Book Review by Yani Perez . . .
The Letters of Oscar Hammerstein II, edited by Mark Eden Horowitz and published by Oxford University Press, is a collection that features hundreds of previously unpublished letters from Oscar Hammerstein to prominent theatre figures.
Mark Eden Horowitz is a Senior Music Specialist in the music division of the Library of Congress, where he has been an archivist or co-archivist for the papers of Jerome Kern, Oscar Hammerstein II, Richard Rodgers, Vernon Duke, Cole Porter, Frederick Loewe, Alan Jay Lerner, Leonard Bernstein, and others. He is the author of the award-winning Sondheim on Music and served as the contributing editor for The Sondheim Review for ten years.
Horowitz’s new collection introduces audiences to a deeper side of Oscar Hammerstein II. In addition to including letters from famous theatre professionals, the book also provides insight into one of the theatre’s most influential innovators, Oscar Hammerstein II. He wrote the groundbreaking musical Show Boat (1927) with composer Jerome Kern and would then join forces with Richard Rodgers to create an extended repertoire of work that includes Oklahoma! (1943), Carousel (1945), South Pacific (1949), The King and I (1951), The Sound of Music (1959), and more. Together, they won Pulitzers, Academy, Tony, and Grammy awards.
Hammerstein’s an accomplished lyricist and librettist, writing almost 850 songs. His talent was uncanny. Hammerstein and his collaborator, Richard Rodgers, changed the musical theatre canvas with their unique use of music, dance, and drama. “When people comment on Oscar’s innovations, it usually focused on what’s referred to as the “integral musical’—how, among other things, songs now grew out of characters and the story, and how the characters and the story develop through songs” Horowitz stated. However, Hammerstein was not only a lyricist and librettist, he was also a producer and businessman. He would later become Stephen Sondheim’s mentor and “surrogate father” as described by Sondheim. He was also an activist. Horowitz’s collection reflects the many layers of this multifaceted, talented artist. Horowitz writes, “ I am convinced that Hammerstein was not only a great man of the theater—a richly talented writer and an astute businessman—but also a profoundly good human being.” Readers will also get a more intimate view of Hammerstein’s personality.
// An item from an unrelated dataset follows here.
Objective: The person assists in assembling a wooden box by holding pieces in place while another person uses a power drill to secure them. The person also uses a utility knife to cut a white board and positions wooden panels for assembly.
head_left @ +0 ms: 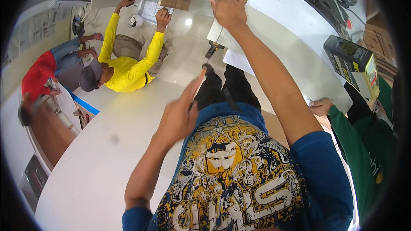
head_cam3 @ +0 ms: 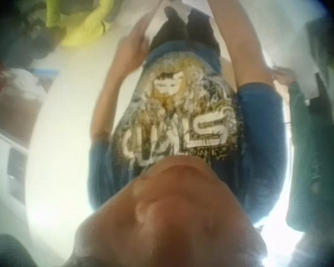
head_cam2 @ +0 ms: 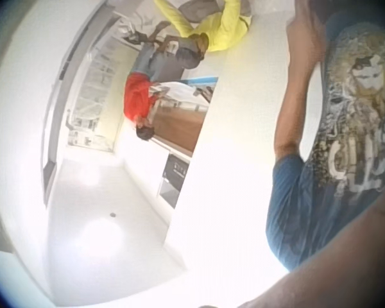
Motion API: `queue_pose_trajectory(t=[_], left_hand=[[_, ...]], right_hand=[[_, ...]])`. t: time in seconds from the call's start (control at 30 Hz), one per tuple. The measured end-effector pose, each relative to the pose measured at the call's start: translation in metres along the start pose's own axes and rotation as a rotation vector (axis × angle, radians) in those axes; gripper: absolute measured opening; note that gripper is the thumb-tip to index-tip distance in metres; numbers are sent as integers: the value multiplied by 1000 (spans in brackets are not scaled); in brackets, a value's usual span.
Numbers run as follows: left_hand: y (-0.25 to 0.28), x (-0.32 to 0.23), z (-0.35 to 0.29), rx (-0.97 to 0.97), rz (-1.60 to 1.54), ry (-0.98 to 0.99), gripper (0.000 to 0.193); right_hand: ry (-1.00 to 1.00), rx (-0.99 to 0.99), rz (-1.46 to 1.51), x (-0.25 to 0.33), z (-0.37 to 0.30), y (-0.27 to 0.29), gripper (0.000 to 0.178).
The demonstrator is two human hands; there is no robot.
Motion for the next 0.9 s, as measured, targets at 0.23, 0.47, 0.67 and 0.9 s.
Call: queue_pose_trajectory(t=[0.23,0.47,0.67,0.9], left_hand=[[-9,48,13,-56,68,-132,74],[-35,41,114,-105,-75,-244,73],[4,15,-36,32,9,91,73],[-37,62,104,-69,-97,-141,69]], right_hand=[[1,-100,-9,3,-4,-1,47],[6,35,58,3,-3,-6,47],[-19,36,45,-2,-4,-5,47],[18,-19,55,9,-8,0,43]])
Point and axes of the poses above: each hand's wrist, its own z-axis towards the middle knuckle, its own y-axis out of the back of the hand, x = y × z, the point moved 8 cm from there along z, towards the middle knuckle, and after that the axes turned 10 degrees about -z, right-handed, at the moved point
The compilation includes hundreds of letters, both received and sent. The collection has been beautifully curated, edited, and annotated by Horowitz.
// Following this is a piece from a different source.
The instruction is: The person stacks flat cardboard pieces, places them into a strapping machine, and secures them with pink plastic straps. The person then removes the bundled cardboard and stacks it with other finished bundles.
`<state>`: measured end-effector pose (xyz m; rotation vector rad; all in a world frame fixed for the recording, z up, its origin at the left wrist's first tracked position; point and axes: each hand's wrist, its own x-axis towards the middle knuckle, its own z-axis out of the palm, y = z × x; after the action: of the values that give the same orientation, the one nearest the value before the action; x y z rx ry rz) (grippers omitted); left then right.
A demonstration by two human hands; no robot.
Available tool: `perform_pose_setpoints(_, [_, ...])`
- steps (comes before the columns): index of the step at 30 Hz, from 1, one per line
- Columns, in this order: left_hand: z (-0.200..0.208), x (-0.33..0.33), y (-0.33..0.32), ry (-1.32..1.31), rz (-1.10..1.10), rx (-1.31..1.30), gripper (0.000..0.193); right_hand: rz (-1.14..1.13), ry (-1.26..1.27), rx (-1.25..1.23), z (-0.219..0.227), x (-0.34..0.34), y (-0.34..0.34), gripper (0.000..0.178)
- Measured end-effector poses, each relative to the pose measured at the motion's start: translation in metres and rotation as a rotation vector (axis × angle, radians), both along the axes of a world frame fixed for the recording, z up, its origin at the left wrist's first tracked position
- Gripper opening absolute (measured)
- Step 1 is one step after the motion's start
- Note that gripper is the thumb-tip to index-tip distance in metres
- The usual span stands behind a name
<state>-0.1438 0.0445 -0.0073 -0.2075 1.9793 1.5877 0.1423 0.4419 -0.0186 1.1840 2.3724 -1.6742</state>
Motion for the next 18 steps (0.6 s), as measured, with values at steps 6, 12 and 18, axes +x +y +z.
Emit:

The book includes letters to and from colleagues such as Richard Rodgers, Stephen Sondheim, Jerome Kern, and Josh Logan. There are also letters from celebrities, politicians, activists, and critics. Hammerstein even kept letters fromstrangers.
Horowitz does an excellent job of providing historical context for each letter. He gives details of where Hammerstein was and what was going on in his life during the time the letter was written. The introductions flow seamlessly into the letter. This structure helps the reader imagine Hammerstein’s life at that specific moment.
The Letters of Oscar Hammerstein II is a gem! The book is engaging, informative, and insightful. Horowitz beautifully summarizes the essence of his book, “I believe the letters that follow reveal things about all the aspects of Oscar—the lyricist, the collaborator, the writer, the man of the theater, the businessman, the family man, the believer in causes, the intellectual, the man of good humor, the defensive, thoughtful and compassionate man that he was. They’re also a fascinating view of history as it was lived and the history of forty years of show business.”
Mark Eden Horowitz has given theatre lovers or anyone interested in American theatre an incredible compilation of historical insight into one of America’s greatest theatre creators, Oscar Hammerstein II.